WHAT YOU HAVE TO DO: Answer with the exact lines of the following material from the one containing "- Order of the" through the one containing "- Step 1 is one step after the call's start", both end lines included.

· · · · ·

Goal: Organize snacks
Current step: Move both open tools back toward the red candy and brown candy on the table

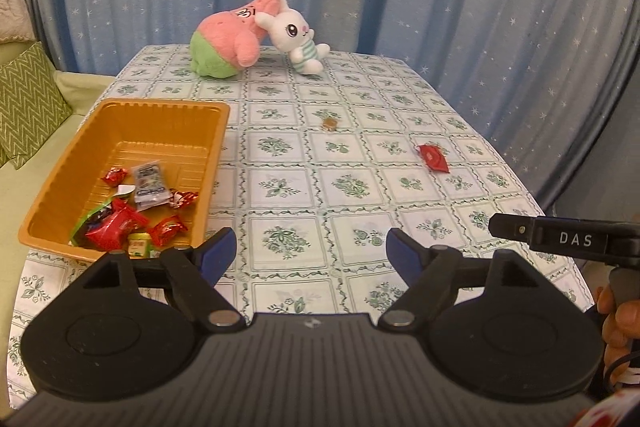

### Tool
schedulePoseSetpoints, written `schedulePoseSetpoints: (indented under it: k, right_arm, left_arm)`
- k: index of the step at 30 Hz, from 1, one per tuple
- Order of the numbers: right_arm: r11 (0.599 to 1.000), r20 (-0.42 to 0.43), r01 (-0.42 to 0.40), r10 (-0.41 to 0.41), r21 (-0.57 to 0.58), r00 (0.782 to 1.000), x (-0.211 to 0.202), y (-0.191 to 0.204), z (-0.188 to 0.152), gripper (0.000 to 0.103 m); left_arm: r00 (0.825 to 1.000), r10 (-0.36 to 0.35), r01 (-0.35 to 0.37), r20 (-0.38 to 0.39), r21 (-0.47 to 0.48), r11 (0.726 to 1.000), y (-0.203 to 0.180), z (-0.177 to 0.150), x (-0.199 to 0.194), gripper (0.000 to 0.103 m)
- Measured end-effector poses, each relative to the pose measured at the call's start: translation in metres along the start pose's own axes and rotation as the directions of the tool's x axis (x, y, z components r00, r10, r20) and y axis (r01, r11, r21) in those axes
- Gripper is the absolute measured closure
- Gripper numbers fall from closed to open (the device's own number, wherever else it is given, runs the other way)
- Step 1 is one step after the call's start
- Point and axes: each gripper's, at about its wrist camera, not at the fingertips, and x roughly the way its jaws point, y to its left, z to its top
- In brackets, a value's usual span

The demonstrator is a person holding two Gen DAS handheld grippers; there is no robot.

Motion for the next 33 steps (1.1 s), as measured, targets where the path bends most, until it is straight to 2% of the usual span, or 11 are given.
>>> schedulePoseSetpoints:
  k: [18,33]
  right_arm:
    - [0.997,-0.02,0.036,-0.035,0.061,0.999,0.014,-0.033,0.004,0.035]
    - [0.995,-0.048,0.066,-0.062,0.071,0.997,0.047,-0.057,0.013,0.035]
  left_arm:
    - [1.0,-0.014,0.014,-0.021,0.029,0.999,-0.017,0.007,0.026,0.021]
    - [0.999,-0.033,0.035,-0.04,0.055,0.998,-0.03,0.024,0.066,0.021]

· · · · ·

RESULT FOR THIS EXERCISE:
- Order of the numbers: right_arm: r11 (0.599 to 1.000), r20 (-0.42 to 0.43), r01 (-0.42 to 0.40), r10 (-0.41 to 0.41), r21 (-0.57 to 0.58), r00 (0.782 to 1.000), x (-0.211 to 0.202), y (-0.191 to 0.204), z (-0.188 to 0.152), gripper (0.000 to 0.103 m); left_arm: r00 (0.825 to 1.000), r10 (-0.36 to 0.35), r01 (-0.35 to 0.37), r20 (-0.38 to 0.39), r21 (-0.47 to 0.48), r11 (0.726 to 1.000), y (-0.203 to 0.180), z (-0.177 to 0.150), x (-0.199 to 0.194), gripper (0.000 to 0.103 m)
- Measured end-effector poses, each relative to the pose measured at the call's start: translation in metres along the start pose's own axes and rotation as the directions of the tool's x axis (x, y, z components r00, r10, r20) and y axis (r01, r11, r21) in those axes
- Gripper is the absolute measured closure
- Gripper numbers fall from closed to open (the device's own number, wherever else it is given, runs the other way)
- Step 1 is one step after the call's start

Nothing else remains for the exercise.